Task details: Write out every line of the data below exactly as given.
----- Information provided
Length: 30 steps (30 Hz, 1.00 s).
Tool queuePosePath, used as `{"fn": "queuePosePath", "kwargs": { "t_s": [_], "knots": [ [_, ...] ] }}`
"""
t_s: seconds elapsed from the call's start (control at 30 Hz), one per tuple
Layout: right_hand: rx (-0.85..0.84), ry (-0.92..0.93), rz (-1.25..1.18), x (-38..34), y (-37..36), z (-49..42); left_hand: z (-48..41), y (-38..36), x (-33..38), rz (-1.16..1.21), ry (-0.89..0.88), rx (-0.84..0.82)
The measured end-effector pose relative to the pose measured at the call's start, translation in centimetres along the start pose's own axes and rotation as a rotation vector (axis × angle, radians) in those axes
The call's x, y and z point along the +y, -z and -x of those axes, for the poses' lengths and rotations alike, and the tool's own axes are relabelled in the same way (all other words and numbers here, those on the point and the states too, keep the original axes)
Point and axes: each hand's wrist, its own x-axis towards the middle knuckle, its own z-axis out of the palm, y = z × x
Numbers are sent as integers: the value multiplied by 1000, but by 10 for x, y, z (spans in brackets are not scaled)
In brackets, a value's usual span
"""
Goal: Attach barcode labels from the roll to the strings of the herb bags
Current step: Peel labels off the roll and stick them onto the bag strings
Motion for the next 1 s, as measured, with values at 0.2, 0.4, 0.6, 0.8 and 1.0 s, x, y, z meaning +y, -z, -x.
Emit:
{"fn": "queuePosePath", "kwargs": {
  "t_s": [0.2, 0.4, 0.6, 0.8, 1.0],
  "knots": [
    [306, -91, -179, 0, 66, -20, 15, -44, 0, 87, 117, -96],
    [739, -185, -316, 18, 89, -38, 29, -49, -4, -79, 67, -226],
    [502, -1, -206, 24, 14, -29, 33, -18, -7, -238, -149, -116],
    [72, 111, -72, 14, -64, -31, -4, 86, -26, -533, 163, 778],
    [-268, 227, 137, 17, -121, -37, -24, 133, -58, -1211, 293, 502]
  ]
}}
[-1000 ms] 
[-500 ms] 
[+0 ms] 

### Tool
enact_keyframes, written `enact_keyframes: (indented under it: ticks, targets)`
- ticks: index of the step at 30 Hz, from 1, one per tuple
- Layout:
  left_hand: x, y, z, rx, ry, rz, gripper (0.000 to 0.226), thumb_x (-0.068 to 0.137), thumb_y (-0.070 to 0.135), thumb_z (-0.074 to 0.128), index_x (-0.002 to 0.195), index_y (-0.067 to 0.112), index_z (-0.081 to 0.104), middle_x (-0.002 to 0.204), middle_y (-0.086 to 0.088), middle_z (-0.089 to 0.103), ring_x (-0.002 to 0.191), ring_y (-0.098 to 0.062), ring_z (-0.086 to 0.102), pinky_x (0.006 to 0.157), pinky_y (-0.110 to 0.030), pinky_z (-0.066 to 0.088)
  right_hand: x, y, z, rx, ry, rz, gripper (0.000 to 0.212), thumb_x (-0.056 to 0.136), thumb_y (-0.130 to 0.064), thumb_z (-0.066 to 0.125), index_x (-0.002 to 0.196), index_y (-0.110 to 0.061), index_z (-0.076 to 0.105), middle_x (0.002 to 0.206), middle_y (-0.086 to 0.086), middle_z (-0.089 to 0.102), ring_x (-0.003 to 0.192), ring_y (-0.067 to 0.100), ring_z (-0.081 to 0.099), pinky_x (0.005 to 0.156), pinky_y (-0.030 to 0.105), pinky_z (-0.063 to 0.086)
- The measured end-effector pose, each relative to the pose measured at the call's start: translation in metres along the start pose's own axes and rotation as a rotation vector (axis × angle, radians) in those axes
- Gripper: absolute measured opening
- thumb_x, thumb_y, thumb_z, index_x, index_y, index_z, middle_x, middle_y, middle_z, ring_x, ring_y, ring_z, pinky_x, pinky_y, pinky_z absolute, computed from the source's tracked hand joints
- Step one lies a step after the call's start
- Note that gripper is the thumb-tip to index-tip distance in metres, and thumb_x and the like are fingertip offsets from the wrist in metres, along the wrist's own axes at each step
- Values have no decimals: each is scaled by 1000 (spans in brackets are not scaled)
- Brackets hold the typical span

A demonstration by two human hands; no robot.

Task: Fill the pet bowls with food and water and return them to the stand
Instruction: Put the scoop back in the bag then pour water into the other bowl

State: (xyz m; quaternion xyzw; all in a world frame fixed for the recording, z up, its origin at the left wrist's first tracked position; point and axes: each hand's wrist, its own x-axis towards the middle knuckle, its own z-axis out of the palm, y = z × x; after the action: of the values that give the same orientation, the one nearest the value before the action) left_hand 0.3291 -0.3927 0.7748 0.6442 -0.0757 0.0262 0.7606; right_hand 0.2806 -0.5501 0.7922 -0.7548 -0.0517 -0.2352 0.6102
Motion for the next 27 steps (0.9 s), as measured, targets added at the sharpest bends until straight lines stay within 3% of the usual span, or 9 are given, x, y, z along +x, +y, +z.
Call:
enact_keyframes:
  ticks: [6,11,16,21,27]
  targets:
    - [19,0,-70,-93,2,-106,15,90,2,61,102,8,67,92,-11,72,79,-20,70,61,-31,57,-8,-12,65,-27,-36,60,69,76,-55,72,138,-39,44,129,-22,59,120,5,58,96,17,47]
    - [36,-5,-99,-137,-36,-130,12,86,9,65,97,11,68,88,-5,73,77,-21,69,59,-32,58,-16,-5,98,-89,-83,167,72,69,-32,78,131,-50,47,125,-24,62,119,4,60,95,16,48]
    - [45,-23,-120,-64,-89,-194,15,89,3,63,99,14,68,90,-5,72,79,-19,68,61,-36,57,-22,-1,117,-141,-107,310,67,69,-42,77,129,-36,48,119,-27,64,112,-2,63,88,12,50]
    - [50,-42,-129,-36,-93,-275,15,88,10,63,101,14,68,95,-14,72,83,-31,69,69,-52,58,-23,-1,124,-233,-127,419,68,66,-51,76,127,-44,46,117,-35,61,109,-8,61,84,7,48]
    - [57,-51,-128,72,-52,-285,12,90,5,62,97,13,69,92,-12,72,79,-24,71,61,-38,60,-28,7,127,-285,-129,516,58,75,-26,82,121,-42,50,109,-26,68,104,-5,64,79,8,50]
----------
Answer to this exercise:
Length: 30 steps (30 Hz, 1.00 s).
Tool queuePosePath, used as `{"fn": "queuePosePath", "kwargs": { "t_s": [_], "knots": [ [_, ...] ] }}`
"""
t_s: seconds elapsed from the call's start (control at 30 Hz), one per tuple
Layout: right_hand: rx (-0.85..0.84), ry (-0.92..0.93), rz (-1.25..1.18), x (-38..34), y (-37..36), z (-49..42); left_hand: z (-48..41), y (-38..36), x (-33..38), rz (-1.16..1.21), ry (-0.89..0.88), rx (-0.84..0.82)
The measured end-effector pose relative to the pose measured at the call's start, translation in centimetres along the start pose's own axes and rotation as a rotation vector (axis × angle, radians) in those axes
The call's x, y and z point along the +y, -z and -x of those axes, for the poses' lengths and rotations alike, and the tool's own axes are relabelled in the same way (all other words and numbers here, those on the point and the states too, keep the original axes)
Point and axes: each hand's wrist, its own x-axis towards the middle knuckle, its own z-axis out of the palm, y = z × x
Numbers are sent as integers: the value multiplied by 1000, but by 10 for x, y, z (spans in brackets are not scaled)
In brackets, a value's usual span
"""
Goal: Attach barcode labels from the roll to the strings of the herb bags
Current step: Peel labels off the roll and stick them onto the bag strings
Motion for the next 1 s, as measured, with values at 0.2, 0.4, 0.6, 0.8 and 1.0 s, x, y, z meaning +y, -z, -x.
Emit:
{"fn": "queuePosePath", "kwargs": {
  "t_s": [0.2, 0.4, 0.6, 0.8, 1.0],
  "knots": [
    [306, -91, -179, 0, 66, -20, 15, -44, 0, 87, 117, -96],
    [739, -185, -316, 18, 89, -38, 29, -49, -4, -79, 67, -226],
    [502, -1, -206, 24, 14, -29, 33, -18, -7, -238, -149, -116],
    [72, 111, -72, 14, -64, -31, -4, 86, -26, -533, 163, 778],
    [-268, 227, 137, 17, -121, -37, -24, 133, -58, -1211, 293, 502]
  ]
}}
[-1000 ms] 
[-500 ms] 
[+0 ms] 

### Tool
enact_keyframes, written `enact_keyframes: (indented under it: ticks, targets)`
- ticks: index of the step at 30 Hz, from 1, one per tuple
- Layout:
  left_hand: x, y, z, rx, ry, rz, gripper (0.000 to 0.226), thumb_x (-0.068 to 0.137), thumb_y (-0.070 to 0.135), thumb_z (-0.074 to 0.128), index_x (-0.002 to 0.195), index_y (-0.067 to 0.112), index_z (-0.081 to 0.104), middle_x (-0.002 to 0.204), middle_y (-0.086 to 0.088), middle_z (-0.089 to 0.103), ring_x (-0.002 to 0.191), ring_y (-0.098 to 0.062), ring_z (-0.086 to 0.102), pinky_x (0.006 to 0.157), pinky_y (-0.110 to 0.030), pinky_z (-0.066 to 0.088)
  right_hand: x, y, z, rx, ry, rz, gripper (0.000 to 0.212), thumb_x (-0.056 to 0.136), thumb_y (-0.130 to 0.064), thumb_z (-0.066 to 0.125), index_x (-0.002 to 0.196), index_y (-0.110 to 0.061), index_z (-0.076 to 0.105), middle_x (0.002 to 0.206), middle_y (-0.086 to 0.086), middle_z (-0.089 to 0.102), ring_x (-0.003 to 0.192), ring_y (-0.067 to 0.100), ring_z (-0.081 to 0.099), pinky_x (0.005 to 0.156), pinky_y (-0.030 to 0.105), pinky_z (-0.063 to 0.086)
- The measured end-effector pose, each relative to the pose measured at the call's start: translation in metres along the start pose's own axes and rotation as a rotation vector (axis × angle, radians) in those axes
- Gripper: absolute measured opening
- thumb_x, thumb_y, thumb_z, index_x, index_y, index_z, middle_x, middle_y, middle_z, ring_x, ring_y, ring_z, pinky_x, pinky_y, pinky_z absolute, computed from the source's tracked hand joints
- Step one lies a step after the call's start
- Note that gripper is the thumb-tip to index-tip distance in metres, and thumb_x and the like are fingertip offsets from the wrist in metres, along the wrist's own axes at each step
- Values have no decimals: each is scaled by 1000 (spans in brackets are not scaled)
- Brackets hold the typical span

A demonstration by two human hands; no robot.

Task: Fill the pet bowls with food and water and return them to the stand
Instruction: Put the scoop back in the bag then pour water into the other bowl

State: (xyz m; quaternion xyzw; all in a world frame fixed for the recording, z up, its origin at the left wrist's first tracked position; point and axes: each hand's wrist, its own x-axis towards the middle knuckle, its own z-axis out of the palm, y = z × x; after the action: of the values that give the same orientation, the one nearest the value before the action) left_hand 0.3291 -0.3927 0.7748 0.6442 -0.0757 0.0262 0.7606; right_hand 0.2806 -0.5501 0.7922 -0.7548 -0.0517 -0.2352 0.6102
Motion for the next 27 steps (0.9 s), as measured, targets added at the sharpest bends until straight lines stay within 3% of the usual span, or 9 are given, x, y, z along +x, +y, +z.
Call:
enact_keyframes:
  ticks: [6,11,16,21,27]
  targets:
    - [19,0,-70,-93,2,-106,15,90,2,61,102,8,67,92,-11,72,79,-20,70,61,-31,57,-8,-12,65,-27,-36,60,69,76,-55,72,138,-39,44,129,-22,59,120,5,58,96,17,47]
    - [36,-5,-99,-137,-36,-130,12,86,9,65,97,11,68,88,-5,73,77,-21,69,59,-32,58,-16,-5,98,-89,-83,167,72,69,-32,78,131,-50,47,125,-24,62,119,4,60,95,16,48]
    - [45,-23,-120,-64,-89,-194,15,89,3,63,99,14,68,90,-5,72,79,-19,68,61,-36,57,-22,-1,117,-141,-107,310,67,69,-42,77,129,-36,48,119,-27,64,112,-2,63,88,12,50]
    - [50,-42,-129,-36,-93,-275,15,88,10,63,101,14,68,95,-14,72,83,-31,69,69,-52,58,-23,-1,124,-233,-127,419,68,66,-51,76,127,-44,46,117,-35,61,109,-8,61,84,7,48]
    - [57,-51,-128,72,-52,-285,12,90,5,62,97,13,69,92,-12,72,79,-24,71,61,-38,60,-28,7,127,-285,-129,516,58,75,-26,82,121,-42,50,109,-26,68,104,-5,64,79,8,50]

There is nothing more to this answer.